What are the five main parts of Chapter 4?
Security Challenges in Industrial Networks; Standards and Regulations; Attacks on Industrial Networks; Threat Modelling and Taxonomy of Attacks; Landscape of Security Approaches.
Why are modern industrial networks more exposed than historical ones?
Because recent industrial networks increasingly use COTS technology, Ethernet, IP networking, and connectivity to enterprise networks and remote services.
What characterized historical industrial networks?
They were often proprietary, vertically integrated, customized, used specialized communication, had very long service lifetimes, and were not designed with security in mind.
What does COTS stand for in the ICS context?
COTS means commercial-off-the-shelf technologies such as standard operating systems, applications, networking equipment, and IT protocols.
Why does COTS increase security risk in ICS?
Because widely used standard technologies bring the vulnerabilities of general IT systems into industrial environments.
Why does connectivity to enterprise LANs increase ICS risk?
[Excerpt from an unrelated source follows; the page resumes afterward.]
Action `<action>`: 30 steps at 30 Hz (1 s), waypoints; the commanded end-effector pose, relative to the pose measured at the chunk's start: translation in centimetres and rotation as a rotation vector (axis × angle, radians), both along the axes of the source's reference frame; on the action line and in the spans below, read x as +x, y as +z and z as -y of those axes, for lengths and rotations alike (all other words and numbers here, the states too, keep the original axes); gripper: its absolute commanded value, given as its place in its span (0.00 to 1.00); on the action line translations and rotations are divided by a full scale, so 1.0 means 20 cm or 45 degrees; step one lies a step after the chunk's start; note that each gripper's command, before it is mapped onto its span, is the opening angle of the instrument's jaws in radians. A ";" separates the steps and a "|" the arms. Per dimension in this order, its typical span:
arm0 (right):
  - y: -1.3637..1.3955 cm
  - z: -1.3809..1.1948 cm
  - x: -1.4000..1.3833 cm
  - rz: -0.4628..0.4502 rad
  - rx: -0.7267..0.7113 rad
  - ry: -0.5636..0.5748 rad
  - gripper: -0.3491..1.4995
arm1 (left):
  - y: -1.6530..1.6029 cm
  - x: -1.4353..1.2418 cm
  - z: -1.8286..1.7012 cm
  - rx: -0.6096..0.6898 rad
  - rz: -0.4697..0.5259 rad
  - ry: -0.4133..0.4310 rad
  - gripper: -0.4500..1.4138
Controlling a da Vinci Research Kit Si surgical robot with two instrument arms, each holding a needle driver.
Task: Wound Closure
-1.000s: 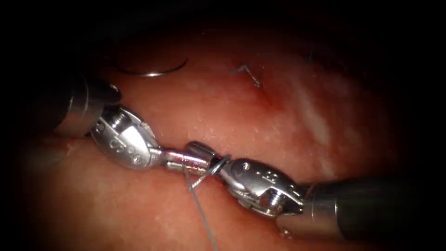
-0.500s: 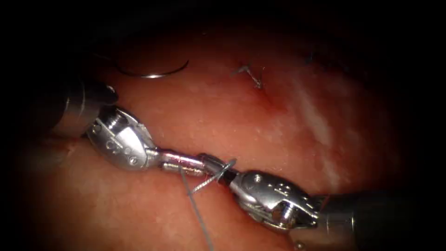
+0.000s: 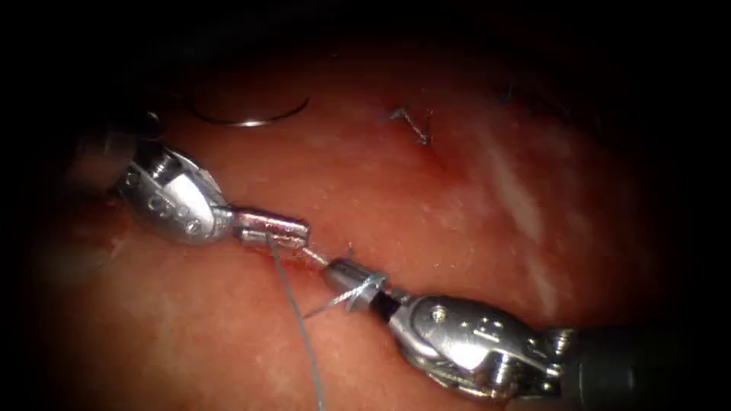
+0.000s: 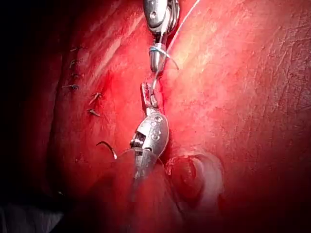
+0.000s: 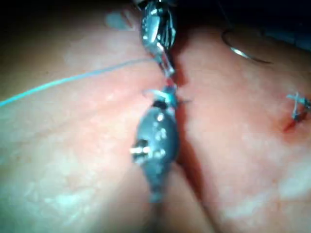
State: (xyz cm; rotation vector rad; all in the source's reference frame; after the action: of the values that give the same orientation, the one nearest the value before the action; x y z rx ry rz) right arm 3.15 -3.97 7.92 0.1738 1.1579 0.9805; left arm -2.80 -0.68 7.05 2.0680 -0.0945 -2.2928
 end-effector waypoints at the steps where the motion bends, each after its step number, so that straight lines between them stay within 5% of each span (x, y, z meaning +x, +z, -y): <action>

Because it improves business visibility and remote access, but also creates paths for attacks to reach control environments.
Why is IP networking a major security challenge for ICS?
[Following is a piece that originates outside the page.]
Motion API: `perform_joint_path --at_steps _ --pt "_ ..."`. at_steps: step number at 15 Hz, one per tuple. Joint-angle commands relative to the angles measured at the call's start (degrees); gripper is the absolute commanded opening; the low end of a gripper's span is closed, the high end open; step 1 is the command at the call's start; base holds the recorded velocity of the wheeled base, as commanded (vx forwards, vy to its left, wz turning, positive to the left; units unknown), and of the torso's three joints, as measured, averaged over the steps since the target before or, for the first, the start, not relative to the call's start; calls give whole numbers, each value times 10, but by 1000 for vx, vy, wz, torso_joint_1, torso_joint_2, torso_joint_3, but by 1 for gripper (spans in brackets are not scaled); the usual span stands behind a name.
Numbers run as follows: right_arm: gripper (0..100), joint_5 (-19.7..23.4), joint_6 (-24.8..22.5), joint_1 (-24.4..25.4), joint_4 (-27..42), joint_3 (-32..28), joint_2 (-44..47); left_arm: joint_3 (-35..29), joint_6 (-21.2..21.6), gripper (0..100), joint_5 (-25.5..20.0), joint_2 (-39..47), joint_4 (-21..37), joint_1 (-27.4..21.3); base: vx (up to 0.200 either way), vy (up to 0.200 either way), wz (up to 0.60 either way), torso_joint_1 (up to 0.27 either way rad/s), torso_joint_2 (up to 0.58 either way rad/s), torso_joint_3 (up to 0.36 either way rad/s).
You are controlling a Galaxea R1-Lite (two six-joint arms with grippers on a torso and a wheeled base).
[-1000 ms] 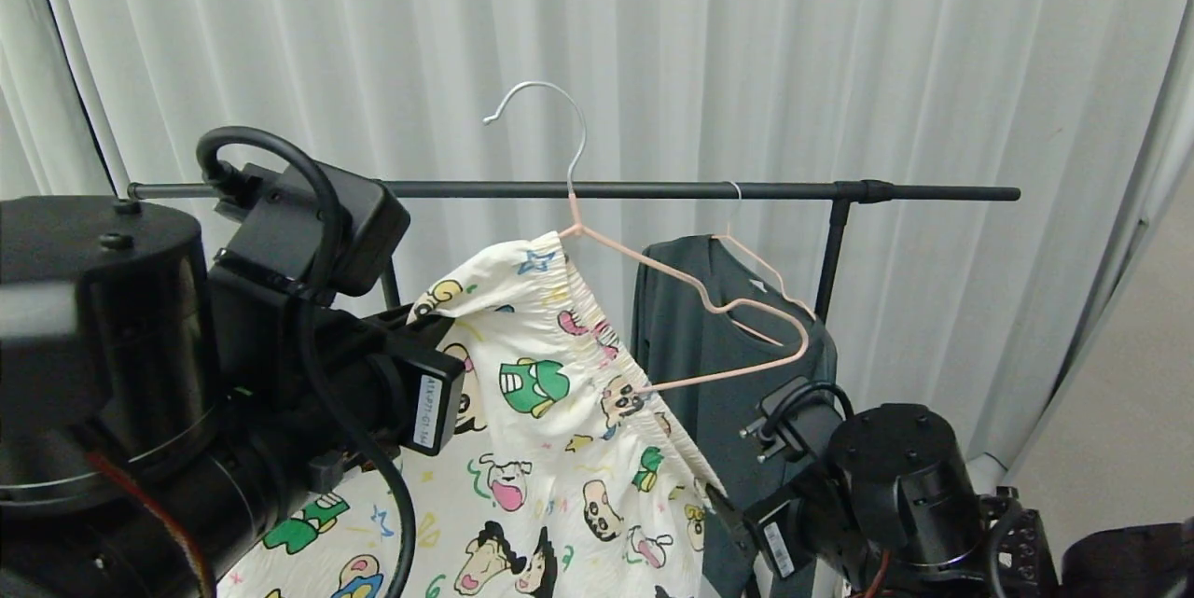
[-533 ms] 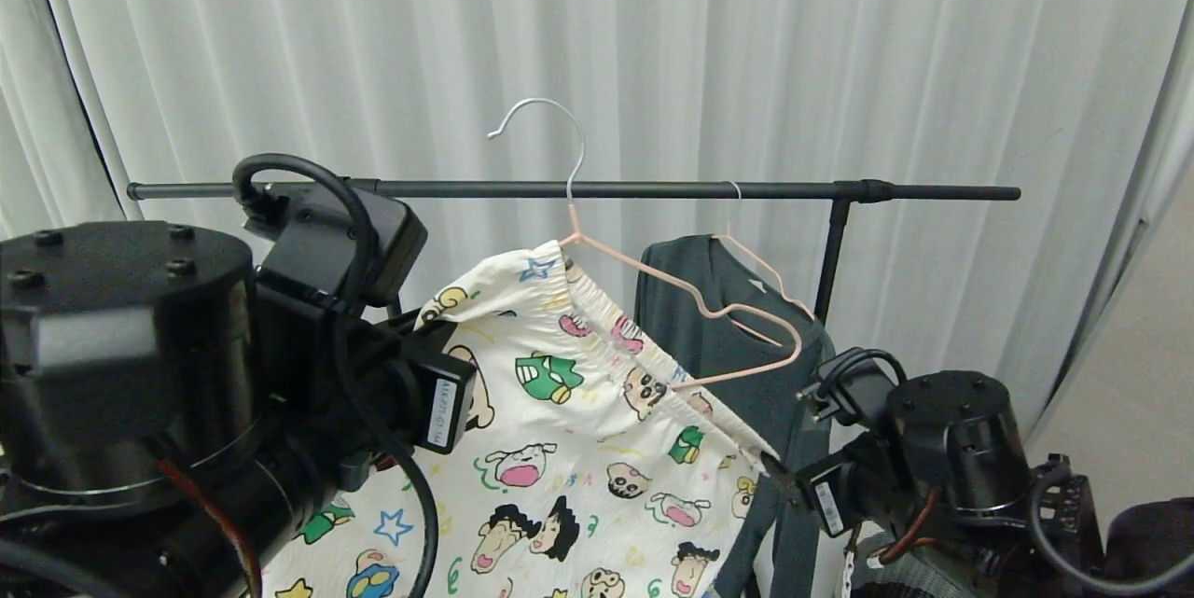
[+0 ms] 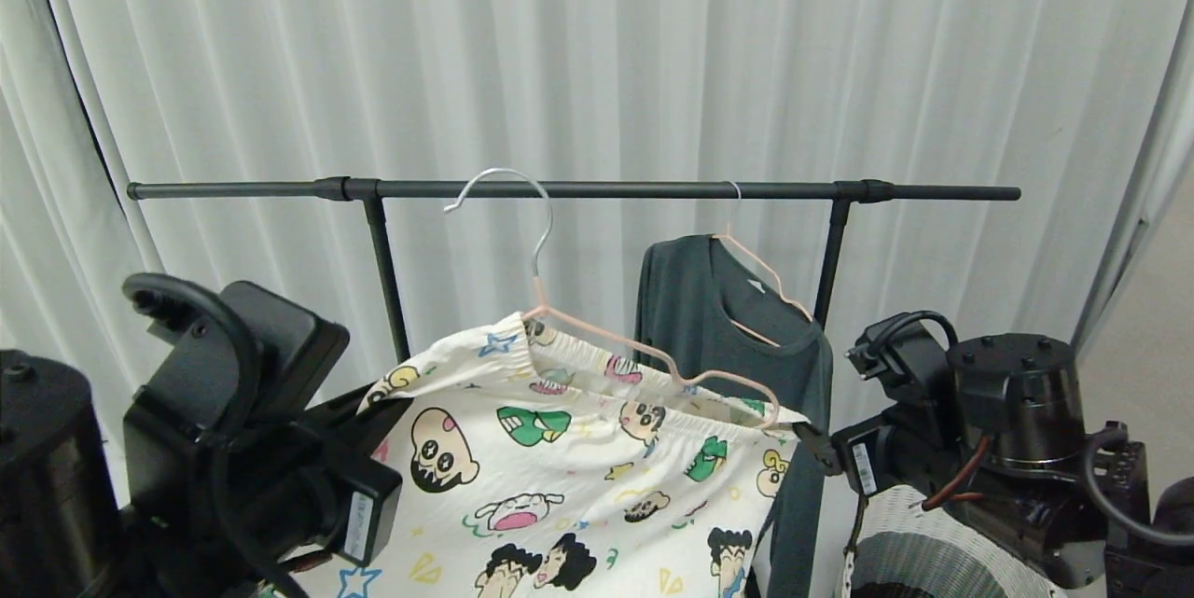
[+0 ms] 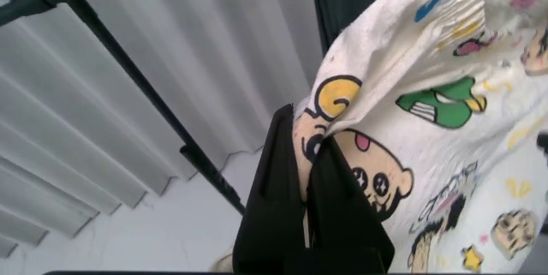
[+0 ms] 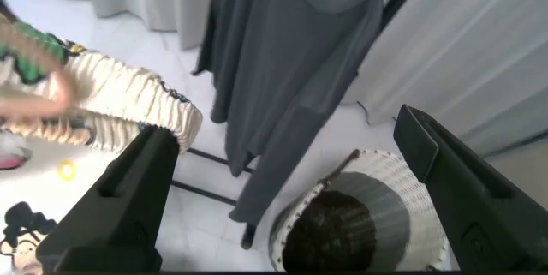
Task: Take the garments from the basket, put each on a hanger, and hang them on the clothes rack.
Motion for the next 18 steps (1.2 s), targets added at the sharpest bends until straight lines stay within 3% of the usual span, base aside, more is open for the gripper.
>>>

Because many legacy protocols are wrapped in TCP or UDP and most new devices have Ethernet ports, exposing formerly isolated systems to network-based attacks.
What simple formula summarizes modern ICS risk in the lecture?
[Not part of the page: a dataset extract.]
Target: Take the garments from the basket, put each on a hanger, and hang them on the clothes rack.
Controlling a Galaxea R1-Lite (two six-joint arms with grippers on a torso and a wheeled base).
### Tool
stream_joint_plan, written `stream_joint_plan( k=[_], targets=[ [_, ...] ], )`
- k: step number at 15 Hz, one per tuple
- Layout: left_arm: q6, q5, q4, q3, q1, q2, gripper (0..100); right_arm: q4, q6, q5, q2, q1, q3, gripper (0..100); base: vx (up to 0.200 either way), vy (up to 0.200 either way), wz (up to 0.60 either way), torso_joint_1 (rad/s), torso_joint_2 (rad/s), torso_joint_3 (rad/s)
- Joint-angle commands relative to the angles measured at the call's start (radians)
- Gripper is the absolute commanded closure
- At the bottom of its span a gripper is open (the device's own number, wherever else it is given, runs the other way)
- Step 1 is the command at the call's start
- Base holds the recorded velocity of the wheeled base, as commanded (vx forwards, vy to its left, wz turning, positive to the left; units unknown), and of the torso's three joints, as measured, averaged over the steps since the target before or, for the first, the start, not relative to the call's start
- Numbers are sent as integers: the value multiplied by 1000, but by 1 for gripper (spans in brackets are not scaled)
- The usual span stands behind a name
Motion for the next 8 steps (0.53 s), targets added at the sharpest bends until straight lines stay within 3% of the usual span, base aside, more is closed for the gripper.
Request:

COTS + IP + connectivity = many security risks.
Why do modern ICS inherit enterprise-network threats?
Because modern industrial networks increasingly use the same operating systems, protocols, and network services as enterprise IT.
Which classic threats are explicitly mentioned as modern ICS risks?
Worms, viruses, DoS and DDoS, unauthorized access, unknown access paths, and unpatched systems.
What does the lecture say about vulnerability exploit paths into industrial systems?
A large share of publicly disclosed vulnerabilities is exploitable over the network.
Why are network-exploitable vulnerabilities especially dangerous in ICS?
Because remote exploitation scales easily and can reach critical systems without physical access.
Why are legacy industrial devices a security problem?
Because many were never designed to provide security features and are hard or impossible to update.
Why is legacy industrial communication difficult to protect?
Because old protocols and devices often lack native support for authentication, authorization, and encryption.
Why are unsecured physical ports dangerous in ICS?
Because unauthorized personnel with physical access may directly connect to devices or networks.
Why is fragile software a major ICS problem?
Because industrial software is often not security-tested and some devices can crash even under simple scans.
Why can routine IT scanning itself be a problem in ICS?
Because some industrial devices are so fragile that even benign vulnerability scans can trigger denial of service.
Why are intentional backdoors especially dangerous in ICS devices?
Because vendor-added maintenance shortcuts can provide attackers with direct access paths.
Why do modern industrial devices often have more software risk than older ones?
Because more complexity, more code, embedded web servers, and unnecessary services increase the attack surface.
Why do ICS devices need patching just like IT servers?
Because they increasingly run standard software components and therefore accumulate known vulnerabilities.
Why are many industrial systems patched late or not at all?
Because patches can break ICS functionality, require reboots, void warranties, and need vendor certification and lab testing.
Why is rebooting a security-relevant issue in ICS patching?
Because rebooting threatens availability, which is a primary operational concern in industrial environments.
What is the practical consequence of delayed patching in ICS?
Operators often continue using outdated and known-vulnerable software components.
Why is the use of anti-virus often limited in industrial systems?
Because host security tools can consume resources, interfere with operations, or introduce instability.